Finding his daughter missing from a wedding venue, the father, having spotted her last with Afzal, lodged an FIR under the anti-love jihad law

Police in Bijnor have filed the first charge sheet under new anti-conversion law — the ordinance that has purportedly been made to address the issue of love jihad, where Muslim men cheat women for marriage, conversion and propagation of Islam through reproduction. The police filed the charge sheet against a 22-year-old carpenter who had been arrested for allegedly kidnapping a Dalit woman from near her home last month.

Apart from charging the accused — identified as Afzal — under provisions of the Prohibition of Unlawful Conversion of Religion Ordinance, 2020, the police have invoked rape charge against him on the basis of the woman’s statement to the district magistrate, according to investigating officer Kuldeep Kumar Gupta.
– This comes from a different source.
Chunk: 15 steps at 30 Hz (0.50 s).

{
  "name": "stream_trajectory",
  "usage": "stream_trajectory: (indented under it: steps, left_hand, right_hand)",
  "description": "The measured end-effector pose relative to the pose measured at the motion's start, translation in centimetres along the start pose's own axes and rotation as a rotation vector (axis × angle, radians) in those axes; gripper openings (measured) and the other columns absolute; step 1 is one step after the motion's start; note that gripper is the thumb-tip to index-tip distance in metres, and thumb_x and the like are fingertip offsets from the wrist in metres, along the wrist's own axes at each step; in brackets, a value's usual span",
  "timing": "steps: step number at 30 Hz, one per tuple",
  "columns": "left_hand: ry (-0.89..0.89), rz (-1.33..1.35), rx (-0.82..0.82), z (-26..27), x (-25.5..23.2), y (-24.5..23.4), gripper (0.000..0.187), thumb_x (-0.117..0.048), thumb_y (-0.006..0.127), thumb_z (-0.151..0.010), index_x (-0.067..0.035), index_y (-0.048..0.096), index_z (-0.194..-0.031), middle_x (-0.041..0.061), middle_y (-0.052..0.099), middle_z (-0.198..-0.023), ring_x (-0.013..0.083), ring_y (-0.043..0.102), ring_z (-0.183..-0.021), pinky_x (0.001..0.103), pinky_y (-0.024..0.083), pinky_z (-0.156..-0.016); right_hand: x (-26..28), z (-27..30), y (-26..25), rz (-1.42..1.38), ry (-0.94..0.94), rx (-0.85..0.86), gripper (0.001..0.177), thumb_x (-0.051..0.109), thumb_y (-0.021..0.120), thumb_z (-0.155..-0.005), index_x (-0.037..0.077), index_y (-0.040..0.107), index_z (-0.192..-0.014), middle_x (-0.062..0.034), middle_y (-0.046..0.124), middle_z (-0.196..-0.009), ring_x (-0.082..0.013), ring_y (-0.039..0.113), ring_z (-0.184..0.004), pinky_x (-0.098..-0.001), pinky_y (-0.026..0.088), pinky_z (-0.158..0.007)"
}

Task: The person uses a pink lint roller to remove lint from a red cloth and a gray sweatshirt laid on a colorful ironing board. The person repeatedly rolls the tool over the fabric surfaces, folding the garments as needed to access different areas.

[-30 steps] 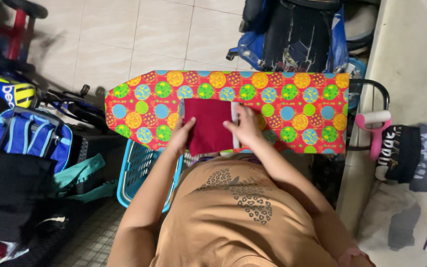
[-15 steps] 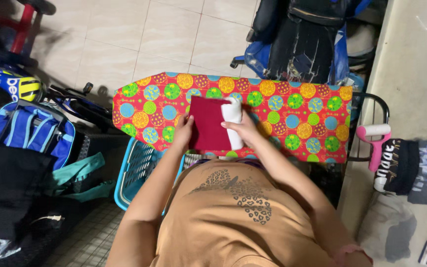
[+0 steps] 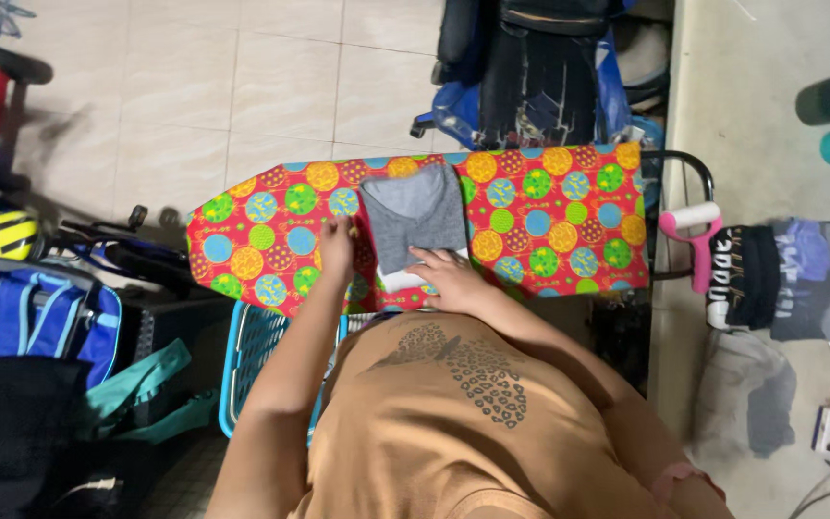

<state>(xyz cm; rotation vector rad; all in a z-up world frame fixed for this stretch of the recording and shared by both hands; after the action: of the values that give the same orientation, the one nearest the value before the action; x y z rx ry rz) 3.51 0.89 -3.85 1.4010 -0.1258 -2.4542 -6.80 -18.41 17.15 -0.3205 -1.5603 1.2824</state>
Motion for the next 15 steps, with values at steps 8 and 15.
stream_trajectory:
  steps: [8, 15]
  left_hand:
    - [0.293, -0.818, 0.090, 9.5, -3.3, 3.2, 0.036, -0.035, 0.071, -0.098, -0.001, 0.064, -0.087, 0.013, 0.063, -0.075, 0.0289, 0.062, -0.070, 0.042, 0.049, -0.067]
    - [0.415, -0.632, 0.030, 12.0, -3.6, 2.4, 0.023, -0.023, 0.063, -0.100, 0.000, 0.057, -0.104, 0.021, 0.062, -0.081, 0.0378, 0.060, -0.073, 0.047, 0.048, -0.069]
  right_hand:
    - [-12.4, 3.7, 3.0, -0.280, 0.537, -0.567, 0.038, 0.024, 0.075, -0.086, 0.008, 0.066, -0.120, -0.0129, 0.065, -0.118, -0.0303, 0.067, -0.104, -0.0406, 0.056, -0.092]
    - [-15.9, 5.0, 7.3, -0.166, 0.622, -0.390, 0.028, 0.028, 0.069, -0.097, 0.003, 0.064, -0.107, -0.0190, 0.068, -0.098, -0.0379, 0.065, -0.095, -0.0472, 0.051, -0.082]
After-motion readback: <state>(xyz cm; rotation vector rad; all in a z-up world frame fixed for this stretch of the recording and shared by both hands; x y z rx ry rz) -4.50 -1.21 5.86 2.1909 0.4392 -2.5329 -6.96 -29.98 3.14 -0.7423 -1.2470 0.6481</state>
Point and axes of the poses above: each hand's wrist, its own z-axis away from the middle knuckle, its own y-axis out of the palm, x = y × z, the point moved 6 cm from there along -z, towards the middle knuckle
“The woman stated further that the accused had tried to convert her religion. Besides rape and Prohibition of Unlawful Conversion of Religion Ordinance, 2020, we have filed the charge sheet under IPC Section 366 (kidnapping, abducting or inducing woman to compel her marriage, etc) and SC/ Act,” the officer said.
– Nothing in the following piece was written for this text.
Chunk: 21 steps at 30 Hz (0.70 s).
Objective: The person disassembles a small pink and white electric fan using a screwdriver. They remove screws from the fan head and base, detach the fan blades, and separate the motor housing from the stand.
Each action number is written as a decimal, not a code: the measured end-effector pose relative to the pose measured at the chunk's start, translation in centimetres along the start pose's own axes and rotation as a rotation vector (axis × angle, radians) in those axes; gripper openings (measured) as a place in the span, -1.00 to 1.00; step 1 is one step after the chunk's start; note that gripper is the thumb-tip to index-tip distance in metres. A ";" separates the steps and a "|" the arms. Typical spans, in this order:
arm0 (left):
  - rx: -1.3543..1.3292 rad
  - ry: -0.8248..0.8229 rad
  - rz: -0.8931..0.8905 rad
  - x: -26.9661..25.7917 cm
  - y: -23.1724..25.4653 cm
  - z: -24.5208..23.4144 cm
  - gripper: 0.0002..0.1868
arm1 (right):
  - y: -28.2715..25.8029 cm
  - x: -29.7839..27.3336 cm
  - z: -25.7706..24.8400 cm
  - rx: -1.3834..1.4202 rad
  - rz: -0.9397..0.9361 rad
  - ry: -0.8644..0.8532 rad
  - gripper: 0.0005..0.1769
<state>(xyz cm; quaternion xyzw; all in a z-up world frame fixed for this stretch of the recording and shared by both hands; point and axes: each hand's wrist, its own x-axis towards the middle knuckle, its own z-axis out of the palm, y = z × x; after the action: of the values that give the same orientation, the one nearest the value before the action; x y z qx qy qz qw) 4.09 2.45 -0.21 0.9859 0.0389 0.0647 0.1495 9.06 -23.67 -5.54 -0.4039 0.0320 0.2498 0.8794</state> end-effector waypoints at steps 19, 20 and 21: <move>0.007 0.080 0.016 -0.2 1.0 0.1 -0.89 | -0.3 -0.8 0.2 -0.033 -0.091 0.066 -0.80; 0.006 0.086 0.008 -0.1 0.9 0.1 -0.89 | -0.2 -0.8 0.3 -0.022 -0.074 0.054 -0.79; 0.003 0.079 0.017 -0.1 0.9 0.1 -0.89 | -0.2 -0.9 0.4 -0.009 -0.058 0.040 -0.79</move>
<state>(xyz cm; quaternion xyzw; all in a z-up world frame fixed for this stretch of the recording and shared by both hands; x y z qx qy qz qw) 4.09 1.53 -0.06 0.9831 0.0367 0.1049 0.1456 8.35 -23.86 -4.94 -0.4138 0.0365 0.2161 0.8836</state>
The charge sheet under the law against love jihad was filed in the court of the chief judicial magistrate earlier this week, he said.

According to the police, a few years ago, the 21-year-old woman had moved to Chandigarh with her parents. The accused, who used to live near her home, moved there too.
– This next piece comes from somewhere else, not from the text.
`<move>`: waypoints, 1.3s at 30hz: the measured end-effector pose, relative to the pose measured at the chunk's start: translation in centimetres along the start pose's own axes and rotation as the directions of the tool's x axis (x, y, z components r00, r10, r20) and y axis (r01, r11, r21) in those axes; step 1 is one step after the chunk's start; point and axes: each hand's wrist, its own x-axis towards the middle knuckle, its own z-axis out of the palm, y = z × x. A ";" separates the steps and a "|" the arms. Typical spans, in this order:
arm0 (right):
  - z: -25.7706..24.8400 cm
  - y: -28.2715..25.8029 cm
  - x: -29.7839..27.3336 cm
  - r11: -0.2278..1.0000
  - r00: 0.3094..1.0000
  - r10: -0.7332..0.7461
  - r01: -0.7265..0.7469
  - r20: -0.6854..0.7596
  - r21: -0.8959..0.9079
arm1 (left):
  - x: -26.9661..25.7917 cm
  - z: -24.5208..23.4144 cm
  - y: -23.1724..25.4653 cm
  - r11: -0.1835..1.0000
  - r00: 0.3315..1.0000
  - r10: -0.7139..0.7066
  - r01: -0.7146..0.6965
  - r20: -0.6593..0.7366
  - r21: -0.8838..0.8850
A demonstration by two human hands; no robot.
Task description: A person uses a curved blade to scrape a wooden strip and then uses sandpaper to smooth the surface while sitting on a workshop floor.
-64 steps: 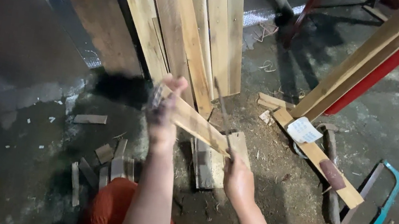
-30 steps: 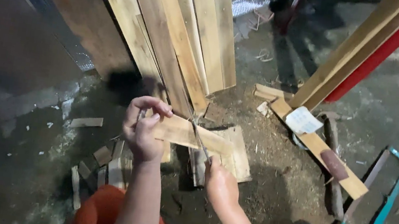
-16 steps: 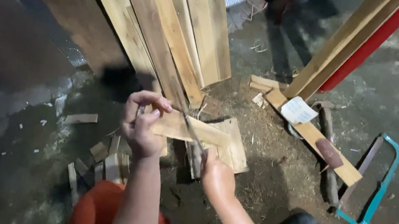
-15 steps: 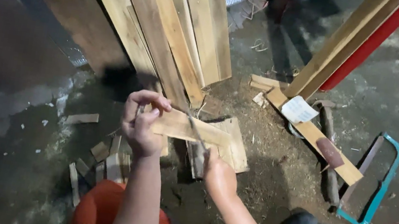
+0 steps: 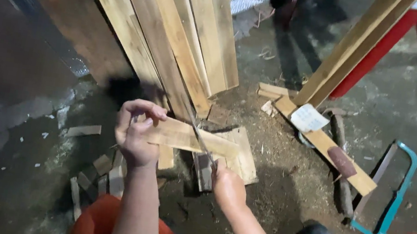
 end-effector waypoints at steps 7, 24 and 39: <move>0.4 0.0 -1.4 1.000 1.000 -0.024 0.024 0.000 -0.009 | -0.8 -0.1 0.1 1.000 1.000 0.002 -0.002 0.002 0.027; -4.2 -1.8 -0.6 0.998 0.989 -0.029 0.019 -0.146 -0.066 | 0.0 1.4 0.1 1.000 0.999 0.013 -0.012 0.052 -0.004; 2.2 2.7 0.8 0.986 0.975 -0.096 0.065 -0.202 -0.153 | 0.3 1.6 0.5 0.996 0.995 0.086 -0.087 0.044 0.008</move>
Last month, the woman and her parents visited Bijnor to attend a relative’s wedding. On 6 December, she went missing while visiting a market near her home.

Two days later, the woman’s father lodged an FIR against Afzal — under sections of the law against love jihad — after hearing that his daughter was last seen with him. The Police lodged a case on abduction charges and under the new anti-conversion law. On 9 December, the police found the woman in the district.

In her statement to the magistrate, the woman said Afzal hid his real identity and claimed his name was Sonu. She said he used to visit her house, and soon they became friends.

“The victim claimed the accused sexually assaulted her and she came to know about his real identity when she went with him. He told her his real name and said would marry her after conversion,” said the investigating officer.

On 10 December, the police arrested Afzal and produced him in a local court that sent him to judicial custody.

The anti-conversion law prohibits any religious conversion due to coercion, force, undue influence, allurement, fraud or by marriage, and makes such a marriage liable to be declared void. It makes such an act of conversion a non-bailable criminal offence. Fourteen cases have been lodged under the law since it came into effect on 28 November.